Tomlin was not a power pitcher, relying on full use of the strike zone to get batters out. Tomlin was known for throwing the Vulcan changeup. In a 2008 interview with The Washington Times, he described his pitching style: "I mainly tried to get ground balls. I threw a fastball that moved a lot and I had a big curveball and a sweeper - more of a slider - and a change-up. I mixed my pitches. I didn't throw overly hard; when I tried to throw hard my ball straightened out, so I had to throw strikes and change speeds. That's the name of the game - throwing the ball over the plate and changing speeds - that's how you get guys out ... if you're not blessed with being able to throw 95."

==Coaching career==
After his season with Duluth-Superior, Tomlin became the pitching coach at Liberty University from 1997 through 2006. Then, he served as a minor league pitching coach in the Washington Nationals system, first for the Single-A Potomac Nationals (2007–08) and then for Double-A Harrisburg (2009–11). After the 2011 season, he became the head coach at Liberty Christian Academy in Lynchburg, Virginia, a position that enabled him to spend more time with his family.
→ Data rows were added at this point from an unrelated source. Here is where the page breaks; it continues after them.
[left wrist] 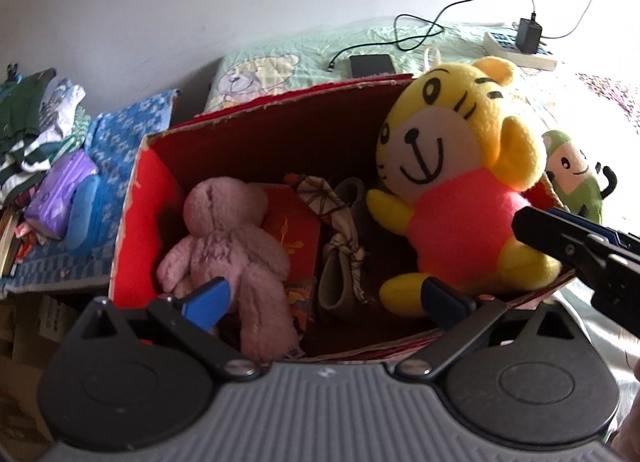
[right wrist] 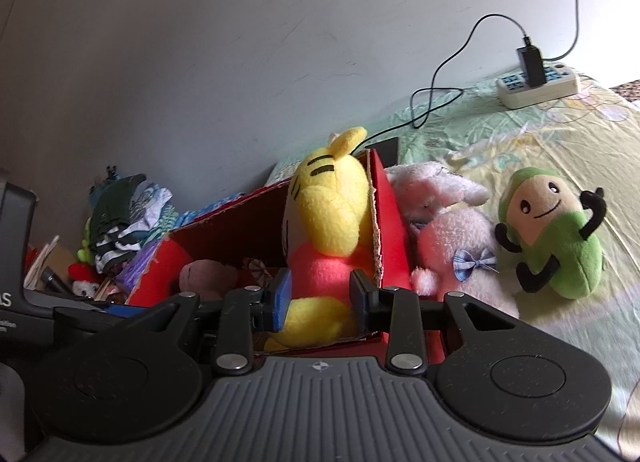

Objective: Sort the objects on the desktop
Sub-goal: 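Open both grippers to release the tiger inside the box, then move both grippers out of the box toward the green bean-shaped toy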

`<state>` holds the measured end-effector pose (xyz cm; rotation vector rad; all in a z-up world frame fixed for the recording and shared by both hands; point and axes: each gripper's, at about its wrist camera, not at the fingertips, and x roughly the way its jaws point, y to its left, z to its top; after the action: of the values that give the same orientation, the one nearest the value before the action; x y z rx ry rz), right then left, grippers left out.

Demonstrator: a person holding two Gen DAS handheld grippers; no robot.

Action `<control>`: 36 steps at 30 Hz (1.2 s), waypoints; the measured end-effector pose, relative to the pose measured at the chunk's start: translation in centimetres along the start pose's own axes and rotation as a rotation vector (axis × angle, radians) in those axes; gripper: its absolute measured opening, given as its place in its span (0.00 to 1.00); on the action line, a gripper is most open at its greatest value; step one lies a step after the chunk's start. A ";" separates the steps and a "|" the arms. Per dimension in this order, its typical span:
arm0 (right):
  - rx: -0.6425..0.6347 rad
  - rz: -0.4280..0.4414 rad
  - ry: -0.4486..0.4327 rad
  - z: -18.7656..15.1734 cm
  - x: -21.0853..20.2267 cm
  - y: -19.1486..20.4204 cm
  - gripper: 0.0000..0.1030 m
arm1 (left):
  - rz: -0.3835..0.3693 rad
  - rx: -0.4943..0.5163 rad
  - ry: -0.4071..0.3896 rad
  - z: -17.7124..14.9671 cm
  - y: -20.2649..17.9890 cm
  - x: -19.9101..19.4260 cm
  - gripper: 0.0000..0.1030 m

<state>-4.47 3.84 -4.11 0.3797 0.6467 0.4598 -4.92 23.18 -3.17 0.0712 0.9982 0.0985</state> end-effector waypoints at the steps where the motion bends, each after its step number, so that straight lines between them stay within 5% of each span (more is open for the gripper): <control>1: -0.001 0.011 0.009 0.2 0.0 -0.2 0.34 | 0.006 -0.008 0.002 0.0 -0.1 0.0 0.98; 12: -0.040 0.154 0.072 2.5 -1.0 -2.7 0.35 | 0.069 -0.132 0.025 0.5 -1.4 -0.8 0.98; 19: -0.048 0.168 0.081 3.7 -2.1 -5.4 0.37 | 0.096 -0.169 -0.008 1.2 -2.7 -2.7 0.98; 30: -0.025 0.099 0.092 4.8 -4.6 -11.4 0.37 | -0.035 -0.102 -0.131 3.3 -9.0 -6.7 0.98; 36: 0.020 0.057 0.096 5.5 -5.7 -15.0 0.37 | -0.132 -0.042 -0.106 4.2 -14.2 -5.8 0.98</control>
<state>-0.59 -12.69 -4.39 0.3975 0.7355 0.5287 -3.83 8.39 2.45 -0.0272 0.8925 -0.0051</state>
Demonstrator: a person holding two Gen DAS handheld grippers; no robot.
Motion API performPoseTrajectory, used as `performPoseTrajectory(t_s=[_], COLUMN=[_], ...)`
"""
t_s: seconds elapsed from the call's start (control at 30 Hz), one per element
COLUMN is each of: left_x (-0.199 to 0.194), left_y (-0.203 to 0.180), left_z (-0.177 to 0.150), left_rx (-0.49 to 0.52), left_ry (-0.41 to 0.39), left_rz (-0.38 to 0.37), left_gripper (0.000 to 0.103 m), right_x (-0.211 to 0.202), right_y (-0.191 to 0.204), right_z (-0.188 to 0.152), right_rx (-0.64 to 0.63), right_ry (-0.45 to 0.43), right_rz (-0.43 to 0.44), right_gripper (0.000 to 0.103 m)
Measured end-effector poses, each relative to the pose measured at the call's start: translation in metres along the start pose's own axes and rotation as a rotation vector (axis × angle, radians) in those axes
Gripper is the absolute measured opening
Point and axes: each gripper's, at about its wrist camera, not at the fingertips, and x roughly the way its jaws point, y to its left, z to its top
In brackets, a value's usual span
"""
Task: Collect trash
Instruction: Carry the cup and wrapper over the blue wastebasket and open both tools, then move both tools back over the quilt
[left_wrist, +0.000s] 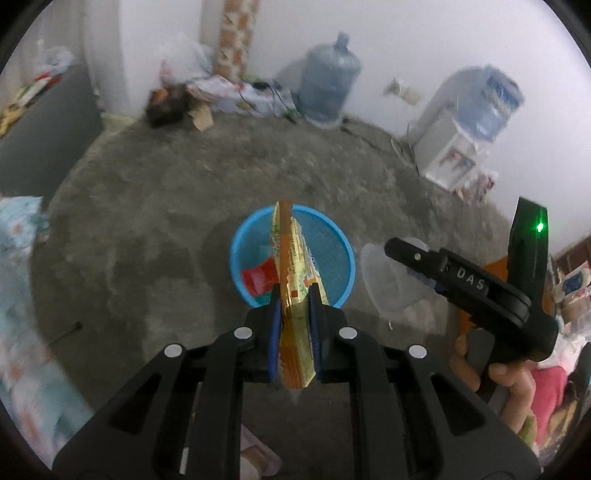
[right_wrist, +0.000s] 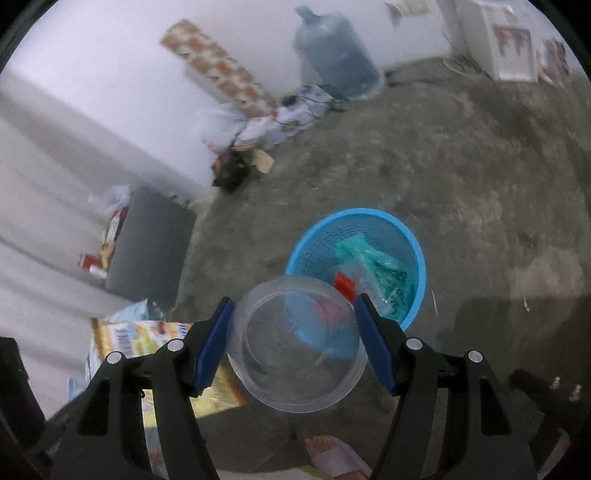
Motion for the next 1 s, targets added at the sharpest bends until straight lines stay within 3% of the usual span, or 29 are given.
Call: performPoseTrajectory(t_s=[0.1,0.13,0.17,0.2,0.3,0.43,0.6,0.77,0.9,1.0], left_x=[0.040,0.055,0.068,0.076,0.089,0.077,0.027,-0.054,-0.126,-0.187], left_y=[-0.002,-0.001,0.002,0.002,0.007,0.008,0.011,0.016,0.027,0.049], left_z=[0.014,0.019,0.022,0.026,0.030,0.027,0.016,-0.007,-0.039,-0.073], left_rx=[0.011,0.006,-0.008,-0.020,-0.056,-0.025,-0.001,0.000,-0.010,-0.073], left_ry=[0.030,0.045,0.069,0.082,0.092,0.078,0.005,-0.102,-0.167,-0.260], left_rz=[0.005,-0.003,-0.010,-0.009,0.020,0.021,0.051,0.118,0.179,0.229], left_gripper=[0.014,0.027,0.052,0.059,0.060,0.061,0.066,0.071,0.076,0.078], right_x=[0.030,0.044,0.056,0.071,0.101,0.104,0.075,0.027,-0.001,-0.017], right_y=[-0.017,-0.024,-0.032,-0.041,-0.061,-0.068,-0.050,-0.003,0.044,0.077], right_z=[0.011,0.016,0.020,0.022,0.018,0.002,-0.015,-0.022,-0.026,-0.035], right_rx=[0.054,0.071,0.089,0.123,0.175,0.213,0.159,0.031,-0.104,-0.188], right_ry=[0.001,0.010,0.021,0.028,0.079,0.092,0.065,0.034,0.044,0.066], right_rz=[0.000,0.003,-0.011,-0.043,-0.110,-0.101,-0.074,-0.025,0.013,0.074], right_gripper=[0.066,0.068,0.074,0.076,0.076,0.076,0.076,0.076,0.076,0.076])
In March 2024, Tomlin was named coach of the Charlottesville Tom Sox, a member of the collegiate summer baseball Valley League.

==Personal life==
While Tomlin was pitching for Watertown, he met Janet Belch, whom he would marry in 1990. They have three children: son Coy, daughter Ellison, and son Quade. In 2020, Quade was signed by the Nationals as an undrafted free agent. Though raised attending a Presbyterian church, Tomlin became a born-again Christian while attending Liberty University.